- DESCRIPTION OF THE TASK: Every line of the data should be written out exactly, with the pictures left out.

══════

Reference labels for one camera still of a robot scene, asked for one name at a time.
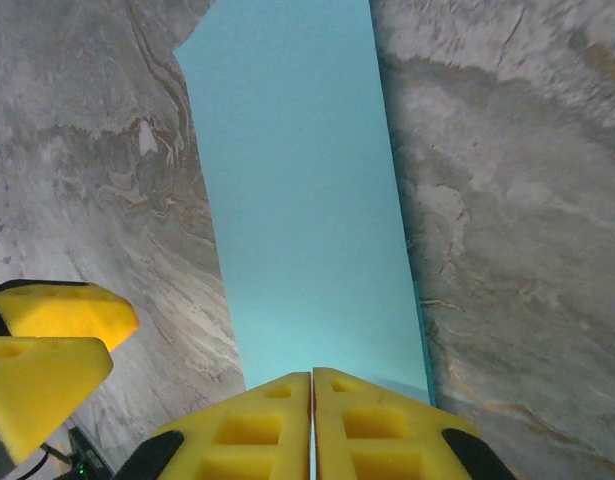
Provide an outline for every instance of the rectangular cutout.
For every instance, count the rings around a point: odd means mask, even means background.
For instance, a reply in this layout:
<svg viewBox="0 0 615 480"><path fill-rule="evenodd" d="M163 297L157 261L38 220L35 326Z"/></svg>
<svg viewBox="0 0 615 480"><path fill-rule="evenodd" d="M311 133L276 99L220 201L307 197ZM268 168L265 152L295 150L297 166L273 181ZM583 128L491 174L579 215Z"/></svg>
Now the rectangular cutout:
<svg viewBox="0 0 615 480"><path fill-rule="evenodd" d="M283 385L265 394L267 398L289 398L293 389L291 385Z"/></svg>
<svg viewBox="0 0 615 480"><path fill-rule="evenodd" d="M29 345L22 345L20 342L0 339L0 358L13 358L25 353Z"/></svg>
<svg viewBox="0 0 615 480"><path fill-rule="evenodd" d="M407 416L391 408L356 408L343 413L347 438L406 438Z"/></svg>
<svg viewBox="0 0 615 480"><path fill-rule="evenodd" d="M357 480L425 480L416 453L354 453Z"/></svg>
<svg viewBox="0 0 615 480"><path fill-rule="evenodd" d="M277 445L283 419L280 415L242 414L227 417L218 428L216 445Z"/></svg>
<svg viewBox="0 0 615 480"><path fill-rule="evenodd" d="M201 464L197 480L269 480L271 458L239 456L209 457Z"/></svg>
<svg viewBox="0 0 615 480"><path fill-rule="evenodd" d="M354 385L348 380L334 380L331 388L337 393L353 393L359 390L357 385Z"/></svg>

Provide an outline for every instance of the gray marble surface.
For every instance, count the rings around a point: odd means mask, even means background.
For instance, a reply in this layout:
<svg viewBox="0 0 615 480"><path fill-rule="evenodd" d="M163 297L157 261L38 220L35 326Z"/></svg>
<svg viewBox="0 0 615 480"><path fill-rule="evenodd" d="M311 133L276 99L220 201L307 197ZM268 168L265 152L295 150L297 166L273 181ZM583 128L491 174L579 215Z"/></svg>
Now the gray marble surface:
<svg viewBox="0 0 615 480"><path fill-rule="evenodd" d="M0 280L141 328L74 415L119 466L243 388L185 81L208 1L0 1ZM375 0L440 405L520 479L615 478L615 0Z"/></svg>

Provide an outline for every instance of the marble wall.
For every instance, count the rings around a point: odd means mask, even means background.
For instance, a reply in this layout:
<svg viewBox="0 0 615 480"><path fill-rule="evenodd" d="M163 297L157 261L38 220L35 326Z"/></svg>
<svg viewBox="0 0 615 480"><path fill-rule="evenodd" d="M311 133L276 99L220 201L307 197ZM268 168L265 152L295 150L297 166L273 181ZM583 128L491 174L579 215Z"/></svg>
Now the marble wall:
<svg viewBox="0 0 615 480"><path fill-rule="evenodd" d="M114 466L242 390L185 82L209 1L0 1L0 280L140 331L75 415ZM615 478L615 0L374 0L441 406L519 478Z"/></svg>

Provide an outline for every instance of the vertical gap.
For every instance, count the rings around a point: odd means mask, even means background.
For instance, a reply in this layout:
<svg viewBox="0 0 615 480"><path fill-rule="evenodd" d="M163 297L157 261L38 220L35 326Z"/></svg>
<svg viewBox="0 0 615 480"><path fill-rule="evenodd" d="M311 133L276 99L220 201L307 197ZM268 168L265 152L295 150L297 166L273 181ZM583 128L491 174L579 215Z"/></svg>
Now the vertical gap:
<svg viewBox="0 0 615 480"><path fill-rule="evenodd" d="M314 384L314 373L312 370L311 388L309 389L309 395L311 395L311 401L309 402L311 408L311 419L309 432L311 438L309 440L309 478L310 480L316 480L316 385Z"/></svg>

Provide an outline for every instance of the yellow foam piece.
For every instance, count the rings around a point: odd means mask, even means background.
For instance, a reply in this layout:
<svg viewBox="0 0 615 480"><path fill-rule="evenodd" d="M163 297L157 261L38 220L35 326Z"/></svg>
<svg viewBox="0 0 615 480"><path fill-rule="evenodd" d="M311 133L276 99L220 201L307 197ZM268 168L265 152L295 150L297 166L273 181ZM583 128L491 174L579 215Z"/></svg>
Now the yellow foam piece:
<svg viewBox="0 0 615 480"><path fill-rule="evenodd" d="M330 368L314 369L319 480L470 480L441 436L468 422Z"/></svg>
<svg viewBox="0 0 615 480"><path fill-rule="evenodd" d="M131 304L93 283L9 288L0 292L0 315L16 337L96 337L109 351L138 328Z"/></svg>
<svg viewBox="0 0 615 480"><path fill-rule="evenodd" d="M26 460L109 375L97 338L0 337L0 440Z"/></svg>
<svg viewBox="0 0 615 480"><path fill-rule="evenodd" d="M161 427L185 440L158 480L308 480L311 375L292 373Z"/></svg>

══════

- RESPONSE:
Reference labels for one camera still of a robot scene, asked for one name at a time.
Provide an outline for every instance of the rectangular cutout.
For every instance, count the rings around a point: odd means mask, even means background.
For instance, a reply in this layout:
<svg viewBox="0 0 615 480"><path fill-rule="evenodd" d="M163 297L157 261L38 220L35 326Z"/></svg>
<svg viewBox="0 0 615 480"><path fill-rule="evenodd" d="M311 133L276 99L220 201L307 197ZM268 168L265 152L295 150L297 166L273 181ZM583 128L491 174L579 215Z"/></svg>
Now the rectangular cutout:
<svg viewBox="0 0 615 480"><path fill-rule="evenodd" d="M283 385L265 394L267 398L289 398L293 389L291 385Z"/></svg>
<svg viewBox="0 0 615 480"><path fill-rule="evenodd" d="M29 345L22 345L20 342L0 339L0 358L13 358L25 353Z"/></svg>
<svg viewBox="0 0 615 480"><path fill-rule="evenodd" d="M407 416L391 408L356 408L343 413L347 438L406 438Z"/></svg>
<svg viewBox="0 0 615 480"><path fill-rule="evenodd" d="M357 480L425 480L416 453L354 453Z"/></svg>
<svg viewBox="0 0 615 480"><path fill-rule="evenodd" d="M277 445L283 419L280 415L242 414L227 417L218 428L216 445Z"/></svg>
<svg viewBox="0 0 615 480"><path fill-rule="evenodd" d="M201 464L197 480L269 480L271 458L239 456L209 457Z"/></svg>
<svg viewBox="0 0 615 480"><path fill-rule="evenodd" d="M354 385L348 380L334 380L331 388L337 393L353 393L359 390L357 385Z"/></svg>

Provide an outline for every instance of the gray marble surface.
For every instance, count the rings around a point: odd means mask, even means background.
For instance, a reply in this layout:
<svg viewBox="0 0 615 480"><path fill-rule="evenodd" d="M163 297L157 261L38 220L35 326Z"/></svg>
<svg viewBox="0 0 615 480"><path fill-rule="evenodd" d="M311 133L276 99L220 201L307 197ZM268 168L265 152L295 150L297 166L273 181ZM583 128L491 174L579 215Z"/></svg>
Now the gray marble surface:
<svg viewBox="0 0 615 480"><path fill-rule="evenodd" d="M0 280L141 328L74 415L119 466L243 388L185 81L208 1L0 1ZM375 0L440 405L520 479L615 478L615 0Z"/></svg>

Provide an outline for every instance of the marble wall.
For every instance, count the rings around a point: odd means mask, even means background.
For instance, a reply in this layout:
<svg viewBox="0 0 615 480"><path fill-rule="evenodd" d="M163 297L157 261L38 220L35 326Z"/></svg>
<svg viewBox="0 0 615 480"><path fill-rule="evenodd" d="M311 133L276 99L220 201L307 197ZM268 168L265 152L295 150L297 166L273 181ZM583 128L491 174L579 215Z"/></svg>
Now the marble wall:
<svg viewBox="0 0 615 480"><path fill-rule="evenodd" d="M114 466L242 390L185 82L209 1L0 1L0 280L140 331L75 415ZM615 478L615 0L374 0L441 406L519 478Z"/></svg>

Provide an outline for every instance of the vertical gap.
For every instance, count the rings around a point: odd means mask, even means background.
For instance, a reply in this layout:
<svg viewBox="0 0 615 480"><path fill-rule="evenodd" d="M163 297L157 261L38 220L35 326Z"/></svg>
<svg viewBox="0 0 615 480"><path fill-rule="evenodd" d="M311 133L276 99L220 201L307 197ZM268 168L265 152L295 150L297 166L273 181ZM583 128L491 174L579 215Z"/></svg>
Now the vertical gap:
<svg viewBox="0 0 615 480"><path fill-rule="evenodd" d="M314 384L314 373L312 370L311 388L309 389L309 395L311 395L311 401L309 402L311 408L311 419L309 432L311 438L309 440L309 478L310 480L316 480L316 385Z"/></svg>

Provide an outline for every instance of the yellow foam piece.
For every instance, count the rings around a point: odd means mask, even means background.
For instance, a reply in this layout:
<svg viewBox="0 0 615 480"><path fill-rule="evenodd" d="M163 297L157 261L38 220L35 326Z"/></svg>
<svg viewBox="0 0 615 480"><path fill-rule="evenodd" d="M311 133L276 99L220 201L307 197ZM268 168L265 152L295 150L297 166L273 181ZM583 128L491 174L579 215Z"/></svg>
Now the yellow foam piece:
<svg viewBox="0 0 615 480"><path fill-rule="evenodd" d="M330 368L314 369L319 480L470 480L441 436L468 422Z"/></svg>
<svg viewBox="0 0 615 480"><path fill-rule="evenodd" d="M131 304L93 283L9 288L0 292L0 315L16 337L96 337L109 351L138 328Z"/></svg>
<svg viewBox="0 0 615 480"><path fill-rule="evenodd" d="M26 460L109 375L97 338L0 337L0 440Z"/></svg>
<svg viewBox="0 0 615 480"><path fill-rule="evenodd" d="M161 427L185 440L158 480L308 480L311 375L292 373Z"/></svg>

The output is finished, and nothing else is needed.